Saturday 17 June 2017

The Irish Peasantry

Interesting Lecture by Mr. Justin McCarthy, M.P.
This evening, under the auspices of the Irish Literary Society, London, Mr Justin McCarthy, MP, delivered an address on "The Irish Peasantry" in the hall attached to the premises of the society in Bloomsbury Mansions, Hart stree, WC. Mr Alfred Percival Graves presided, and there was a large attendance of members and their friends.

[...] The belief in the banshee existed in his days in Ireland. He did not know whether it existed now. He rather hoped it did. He had an affection for the banshee. The McCarthy family retained theirs, and they did not retain anything else (laughter). In her they had a property which could not be appraised in any court of law. Years ago a member of the McCarthy clan died in a Liverpool hospital from the effects of an accident, and the nurses declared that his death was accompanied by a wailing sound which disturbed the dying man. That he knew to be a fact, and at least it was a very remarkable coincidence.

Some of the superstitions of the Irish peasantry were ridiculous, such as the idea that there was no good making a journey or an expedition if one met a red-haired woman at the outset, but the mass of them were elevating and refined.
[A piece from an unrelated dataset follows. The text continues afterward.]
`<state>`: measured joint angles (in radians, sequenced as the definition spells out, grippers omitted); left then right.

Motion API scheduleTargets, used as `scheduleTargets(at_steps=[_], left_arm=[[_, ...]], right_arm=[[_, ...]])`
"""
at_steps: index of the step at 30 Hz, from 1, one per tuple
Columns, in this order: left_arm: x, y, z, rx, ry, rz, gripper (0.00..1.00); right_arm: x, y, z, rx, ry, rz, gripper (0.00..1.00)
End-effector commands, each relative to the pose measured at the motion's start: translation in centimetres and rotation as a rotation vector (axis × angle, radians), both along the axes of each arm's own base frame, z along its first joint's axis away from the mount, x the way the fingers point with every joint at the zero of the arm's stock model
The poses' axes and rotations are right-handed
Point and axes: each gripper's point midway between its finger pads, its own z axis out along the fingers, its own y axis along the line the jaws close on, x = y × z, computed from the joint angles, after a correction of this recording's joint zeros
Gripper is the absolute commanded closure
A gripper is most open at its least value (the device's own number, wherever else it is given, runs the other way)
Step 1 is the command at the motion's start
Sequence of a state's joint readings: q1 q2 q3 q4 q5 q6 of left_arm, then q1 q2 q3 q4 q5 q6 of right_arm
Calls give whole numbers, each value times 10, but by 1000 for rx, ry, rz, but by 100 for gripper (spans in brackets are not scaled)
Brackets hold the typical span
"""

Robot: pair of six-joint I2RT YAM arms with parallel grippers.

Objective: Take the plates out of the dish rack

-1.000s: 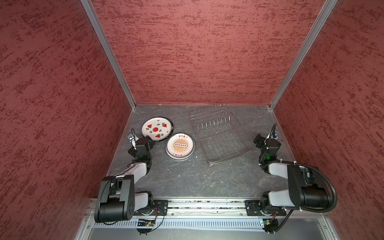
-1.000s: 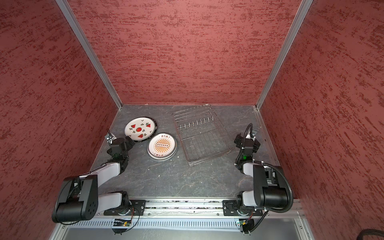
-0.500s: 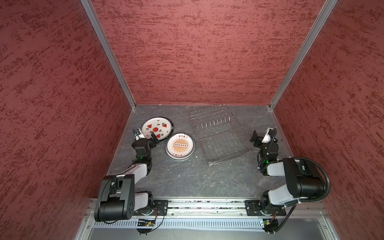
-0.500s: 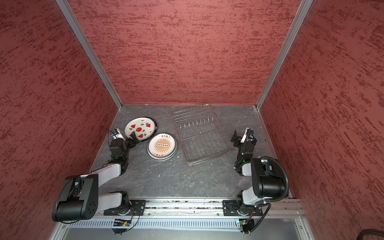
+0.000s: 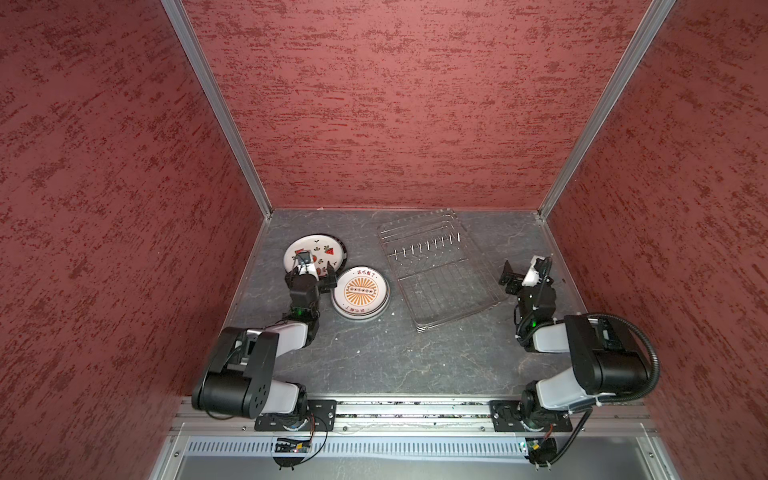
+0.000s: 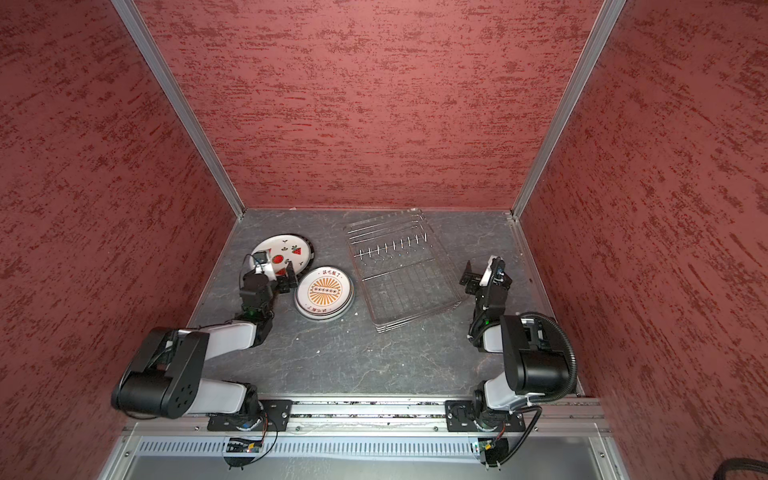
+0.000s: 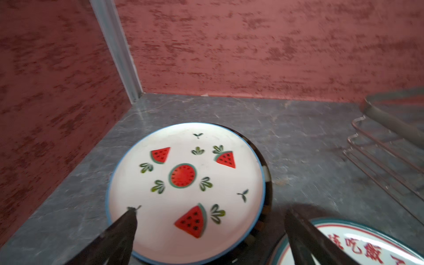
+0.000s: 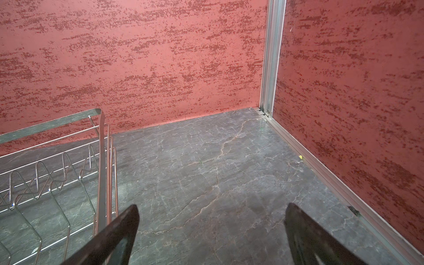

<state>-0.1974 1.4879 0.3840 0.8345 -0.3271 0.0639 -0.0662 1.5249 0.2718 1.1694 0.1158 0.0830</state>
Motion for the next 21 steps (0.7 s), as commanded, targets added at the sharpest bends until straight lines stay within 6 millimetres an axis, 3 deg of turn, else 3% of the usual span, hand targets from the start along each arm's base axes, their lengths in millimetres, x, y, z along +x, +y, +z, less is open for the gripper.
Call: scheduleTargets(at_steps=[1,6,9,12,21], left_arm=[[3,15,14,70,-42,43,1],[0,29,0,-118,-36,-75,1],[4,11,-6,-131,-5,-211,1],[7,22,-6,-129,-17,-140,1],[9,24,-8,-141,3,-129,1]], right_arm=[[1,2,-6,-21,22,4,1],[1,2,-6,-21,24,4,1],[1,2,-7,-22,26,5,1],[1,1,-6,-21,24,3,1],[1,1,-7,-22,25,3,1]])
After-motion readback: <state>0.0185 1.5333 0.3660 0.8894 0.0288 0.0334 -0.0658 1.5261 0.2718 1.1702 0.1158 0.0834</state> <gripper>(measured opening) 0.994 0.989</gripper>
They formed a vein of poetry in the nature of the Irish peasantry just as similar ideas did in the nature of the ancient Greeks. He did not know whether such noble feelings could endure against the rough feelings of the prosaid, but he did declare that if civilization was going to banish the fairies from the raths and valleys, to get rid of the banshee, and to suppress all the other forms that belonged to what was called superstition, he for himself would rather that the Irish peasantry did not get too wise all at once.
[...]

In Freeman's Journal, 14th December 1893.